**Work request**
Which lines should be repeated? Exactly the one containing "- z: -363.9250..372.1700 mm" and every line after it through the end of the entries below.

**Task material**
=== Begin Enclosure ===

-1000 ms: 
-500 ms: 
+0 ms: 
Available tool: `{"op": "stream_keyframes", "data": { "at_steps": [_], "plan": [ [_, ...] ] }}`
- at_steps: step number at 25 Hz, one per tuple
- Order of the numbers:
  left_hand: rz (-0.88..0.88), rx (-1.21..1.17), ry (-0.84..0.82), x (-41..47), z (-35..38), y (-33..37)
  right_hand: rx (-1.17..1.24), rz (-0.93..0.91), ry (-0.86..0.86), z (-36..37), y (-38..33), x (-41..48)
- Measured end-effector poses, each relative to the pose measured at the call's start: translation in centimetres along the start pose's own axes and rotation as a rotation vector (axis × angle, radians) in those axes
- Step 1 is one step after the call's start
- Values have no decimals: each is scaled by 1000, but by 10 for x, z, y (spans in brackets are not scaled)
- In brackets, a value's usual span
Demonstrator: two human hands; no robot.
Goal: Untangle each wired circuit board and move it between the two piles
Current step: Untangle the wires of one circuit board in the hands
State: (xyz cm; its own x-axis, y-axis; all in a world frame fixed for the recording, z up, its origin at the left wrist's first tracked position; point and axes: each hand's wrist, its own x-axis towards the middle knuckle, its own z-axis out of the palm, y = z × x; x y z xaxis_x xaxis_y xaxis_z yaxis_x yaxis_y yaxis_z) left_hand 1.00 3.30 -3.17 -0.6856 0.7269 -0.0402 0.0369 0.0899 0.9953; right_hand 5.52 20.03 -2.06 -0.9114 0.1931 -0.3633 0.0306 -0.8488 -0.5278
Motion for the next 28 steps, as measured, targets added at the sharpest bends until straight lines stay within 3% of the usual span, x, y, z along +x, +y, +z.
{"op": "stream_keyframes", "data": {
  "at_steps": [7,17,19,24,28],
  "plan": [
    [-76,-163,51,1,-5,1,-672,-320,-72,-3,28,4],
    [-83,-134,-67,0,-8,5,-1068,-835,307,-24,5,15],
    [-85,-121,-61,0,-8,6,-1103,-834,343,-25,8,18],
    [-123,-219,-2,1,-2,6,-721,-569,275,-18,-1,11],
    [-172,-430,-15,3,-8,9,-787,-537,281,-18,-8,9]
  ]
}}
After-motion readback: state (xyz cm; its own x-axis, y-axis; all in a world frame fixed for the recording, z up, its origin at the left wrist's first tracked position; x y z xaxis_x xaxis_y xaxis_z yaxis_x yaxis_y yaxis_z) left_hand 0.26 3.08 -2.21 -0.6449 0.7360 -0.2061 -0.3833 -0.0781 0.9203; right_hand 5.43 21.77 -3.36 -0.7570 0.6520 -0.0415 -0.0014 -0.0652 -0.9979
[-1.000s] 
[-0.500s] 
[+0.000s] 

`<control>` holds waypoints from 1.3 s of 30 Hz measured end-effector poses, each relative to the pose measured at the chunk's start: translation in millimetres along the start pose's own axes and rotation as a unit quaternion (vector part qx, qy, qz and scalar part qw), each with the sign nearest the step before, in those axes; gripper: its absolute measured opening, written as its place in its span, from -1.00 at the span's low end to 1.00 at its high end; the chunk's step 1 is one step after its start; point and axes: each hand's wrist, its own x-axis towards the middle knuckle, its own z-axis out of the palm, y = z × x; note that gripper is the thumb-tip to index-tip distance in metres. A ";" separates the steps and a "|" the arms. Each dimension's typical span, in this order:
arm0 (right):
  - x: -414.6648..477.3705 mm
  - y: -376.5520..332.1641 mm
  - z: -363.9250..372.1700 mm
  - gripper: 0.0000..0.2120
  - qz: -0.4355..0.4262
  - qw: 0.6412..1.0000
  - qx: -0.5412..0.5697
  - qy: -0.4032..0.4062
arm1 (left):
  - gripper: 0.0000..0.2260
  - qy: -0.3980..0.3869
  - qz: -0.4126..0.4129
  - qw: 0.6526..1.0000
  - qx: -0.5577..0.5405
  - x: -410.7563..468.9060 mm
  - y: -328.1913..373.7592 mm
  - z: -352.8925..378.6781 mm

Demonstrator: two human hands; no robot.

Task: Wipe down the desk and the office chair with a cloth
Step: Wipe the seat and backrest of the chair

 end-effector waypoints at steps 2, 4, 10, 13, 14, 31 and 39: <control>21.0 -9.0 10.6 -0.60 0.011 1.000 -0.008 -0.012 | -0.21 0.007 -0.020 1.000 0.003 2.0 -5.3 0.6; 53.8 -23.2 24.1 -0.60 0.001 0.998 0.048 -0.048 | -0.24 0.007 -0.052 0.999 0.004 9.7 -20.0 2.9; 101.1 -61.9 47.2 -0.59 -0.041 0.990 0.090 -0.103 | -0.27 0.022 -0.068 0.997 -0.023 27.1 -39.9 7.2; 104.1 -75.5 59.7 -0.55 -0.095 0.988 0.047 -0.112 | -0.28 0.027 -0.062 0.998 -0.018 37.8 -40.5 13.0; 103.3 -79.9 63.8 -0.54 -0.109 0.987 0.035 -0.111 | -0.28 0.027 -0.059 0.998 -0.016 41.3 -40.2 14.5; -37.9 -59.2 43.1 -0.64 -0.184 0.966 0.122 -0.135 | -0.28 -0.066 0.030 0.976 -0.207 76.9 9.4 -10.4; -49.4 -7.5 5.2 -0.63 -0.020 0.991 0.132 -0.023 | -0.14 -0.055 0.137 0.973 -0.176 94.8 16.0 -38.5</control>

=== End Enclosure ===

**Answer for this exercise**
  - z: -363.9250..372.1700 mm
  - gripper: 0.0000..0.2120
  - qz: -0.4355..0.4262
  - qw: 0.6412..1.0000
  - qx: -0.5412..0.5697
  - qy: -0.4032..0.4062
arm1 (left):
  - gripper: 0.0000..0.2260
  - qy: -0.3980..0.3869
  - qz: -0.4126..0.4129
  - qw: 0.6526..1.0000
  - qx: -0.5577..0.5405
  - x: -410.7563..468.9060 mm
  - y: -328.1913..373.7592 mm
  - z: -352.8925..378.6781 mm

Demonstrator: two human hands; no robot.

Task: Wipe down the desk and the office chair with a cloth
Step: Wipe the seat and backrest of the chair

 end-effector waypoints at steps 2, 4, 10, 13, 14, 31 and 39: <control>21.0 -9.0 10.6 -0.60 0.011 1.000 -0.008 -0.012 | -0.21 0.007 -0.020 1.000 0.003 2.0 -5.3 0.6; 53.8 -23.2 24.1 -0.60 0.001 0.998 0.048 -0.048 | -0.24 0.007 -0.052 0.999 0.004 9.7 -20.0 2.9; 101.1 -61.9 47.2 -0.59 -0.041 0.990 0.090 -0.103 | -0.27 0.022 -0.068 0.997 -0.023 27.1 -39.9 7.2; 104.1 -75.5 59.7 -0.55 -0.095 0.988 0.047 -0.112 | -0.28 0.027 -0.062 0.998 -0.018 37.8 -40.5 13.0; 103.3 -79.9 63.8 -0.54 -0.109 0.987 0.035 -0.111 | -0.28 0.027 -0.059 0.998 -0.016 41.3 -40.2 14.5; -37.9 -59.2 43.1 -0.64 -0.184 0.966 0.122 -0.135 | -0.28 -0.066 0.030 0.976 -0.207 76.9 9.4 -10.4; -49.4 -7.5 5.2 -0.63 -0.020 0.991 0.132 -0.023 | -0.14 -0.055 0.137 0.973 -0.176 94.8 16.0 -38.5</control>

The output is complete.